When I was younger, whenever I stayed over at my granny's place, the next morning, after accompanying her to the wet market, I will have breakfast with her. She usually ordered something like kweh tio mee. It was meepok tah for me. I think that was the main reason why I like staying over at her place; the morning wet market visit followed by breakfast. Sometimes I will be rewarded with a bowl of soybean curd if I was particularly helpful. Like helping granny carry her blue basket with the stainless steel handles. The handles left indentations on the fleshy forearm of my granny. Sometimes granny will randomly slip in some marketing tips. Like choosing fish - eyes must look alert, fins not broken and no fishy smell.

I don't like the smell of the wet market.

Chickens were killed on the spot if you wanted freshness. The seller will slit the throat and dump the chicken into a blue drum. Without fanfare or ceremony. You half expected a prayer or even some wincing by the seller. But hardly any emotion escaped from the faces of both the seller and the buyer. There wasn't much sound. Probably drowned out by the incessant yaks of the aunties. You could get fresh duck instead of chicken. Same treatment just different price. There is also a musky scent that lingered whenever granny led me to the area where they sold fresh pork. Mixed with the smell of fish and prawns. Salt-tinged. They were usually located adjacent to each other.

I don't like the smell but I remember it fondly.

The dried goods store had a distinct smell too. Of yellow pages. And newspaper. Because that was usually what was used to wrap the dried shrimps, ikan bilis and many other shriveled up animals. Sometimes a random store will pop up in between the store with a sari-clad indian lady selling conical heaps of reddish, ochre-ish, orangey spice powder and the store with a plump chinese auntie, a hanky tucked into the armholes of her sleeveless blouse selling canned food and preserved vegetables.
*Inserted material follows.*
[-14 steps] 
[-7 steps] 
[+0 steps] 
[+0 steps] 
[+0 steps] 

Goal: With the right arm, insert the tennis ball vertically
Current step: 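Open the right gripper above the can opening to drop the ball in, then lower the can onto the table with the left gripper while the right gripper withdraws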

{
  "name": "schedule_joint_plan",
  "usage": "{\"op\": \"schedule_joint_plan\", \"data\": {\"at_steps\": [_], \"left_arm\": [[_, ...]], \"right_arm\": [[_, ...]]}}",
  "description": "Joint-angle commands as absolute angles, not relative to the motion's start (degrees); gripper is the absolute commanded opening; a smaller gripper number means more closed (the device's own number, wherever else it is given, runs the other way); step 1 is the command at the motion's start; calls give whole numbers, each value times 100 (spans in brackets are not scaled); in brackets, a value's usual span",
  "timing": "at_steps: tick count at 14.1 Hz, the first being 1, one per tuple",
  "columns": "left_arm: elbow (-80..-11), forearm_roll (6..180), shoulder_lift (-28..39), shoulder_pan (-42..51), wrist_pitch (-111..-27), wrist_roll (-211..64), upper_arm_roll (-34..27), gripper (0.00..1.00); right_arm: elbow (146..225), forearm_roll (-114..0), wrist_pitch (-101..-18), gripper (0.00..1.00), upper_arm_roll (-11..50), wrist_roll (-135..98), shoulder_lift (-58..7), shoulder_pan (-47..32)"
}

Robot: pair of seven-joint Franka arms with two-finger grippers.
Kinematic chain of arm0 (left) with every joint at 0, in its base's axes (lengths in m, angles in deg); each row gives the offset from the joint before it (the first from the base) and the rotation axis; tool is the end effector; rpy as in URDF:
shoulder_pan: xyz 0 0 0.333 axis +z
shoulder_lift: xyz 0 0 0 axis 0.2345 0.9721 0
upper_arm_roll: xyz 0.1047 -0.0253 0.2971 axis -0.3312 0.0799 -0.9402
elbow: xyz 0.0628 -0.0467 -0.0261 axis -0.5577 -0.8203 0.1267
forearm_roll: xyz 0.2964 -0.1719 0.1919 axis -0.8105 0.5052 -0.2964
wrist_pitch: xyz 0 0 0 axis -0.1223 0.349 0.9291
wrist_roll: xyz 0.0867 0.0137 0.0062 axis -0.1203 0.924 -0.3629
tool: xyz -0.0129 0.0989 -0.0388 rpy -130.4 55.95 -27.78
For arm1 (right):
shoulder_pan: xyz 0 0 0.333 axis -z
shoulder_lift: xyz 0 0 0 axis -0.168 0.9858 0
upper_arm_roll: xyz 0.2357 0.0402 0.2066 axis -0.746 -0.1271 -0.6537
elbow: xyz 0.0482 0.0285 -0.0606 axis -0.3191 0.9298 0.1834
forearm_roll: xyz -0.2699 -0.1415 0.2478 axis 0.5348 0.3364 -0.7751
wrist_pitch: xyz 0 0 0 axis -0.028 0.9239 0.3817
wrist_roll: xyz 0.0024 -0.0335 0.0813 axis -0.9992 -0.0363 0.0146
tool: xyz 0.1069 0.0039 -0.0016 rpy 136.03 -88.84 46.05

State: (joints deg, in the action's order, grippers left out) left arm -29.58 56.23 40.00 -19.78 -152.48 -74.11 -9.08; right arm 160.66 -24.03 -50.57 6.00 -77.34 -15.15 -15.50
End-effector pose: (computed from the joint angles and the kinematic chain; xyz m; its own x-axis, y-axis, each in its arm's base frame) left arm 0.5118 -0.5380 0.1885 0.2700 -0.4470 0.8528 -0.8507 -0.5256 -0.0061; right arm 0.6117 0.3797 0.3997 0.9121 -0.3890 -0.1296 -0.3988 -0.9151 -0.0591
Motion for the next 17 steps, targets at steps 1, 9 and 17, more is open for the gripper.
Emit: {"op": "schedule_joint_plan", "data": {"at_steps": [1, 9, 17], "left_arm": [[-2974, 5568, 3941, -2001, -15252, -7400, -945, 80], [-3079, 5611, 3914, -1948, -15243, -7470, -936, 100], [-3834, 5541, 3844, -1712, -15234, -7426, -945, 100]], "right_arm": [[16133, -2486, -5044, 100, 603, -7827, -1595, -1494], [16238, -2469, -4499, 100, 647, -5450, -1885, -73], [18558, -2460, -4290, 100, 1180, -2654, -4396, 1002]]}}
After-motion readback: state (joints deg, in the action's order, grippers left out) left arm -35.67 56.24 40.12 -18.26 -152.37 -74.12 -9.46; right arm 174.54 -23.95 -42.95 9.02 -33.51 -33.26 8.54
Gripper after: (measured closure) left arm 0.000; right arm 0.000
Often with a coconut squeezing machine that pressed out coconut milk. You can have the fibrous remnants in a separate package. The random store could be one selling nightgowns and panties. Or an aquarium. And I will look wistfully at the terrapins. Or hope that a hamster escapes. I will then plan on how to spirit the escaped hamster away. I will feel my pockets to make sure that they were empty. Make room for the imagined brave hamster that escaped.

I like meepok dry because of my childhood. The wet market. The sleepovers at granny's.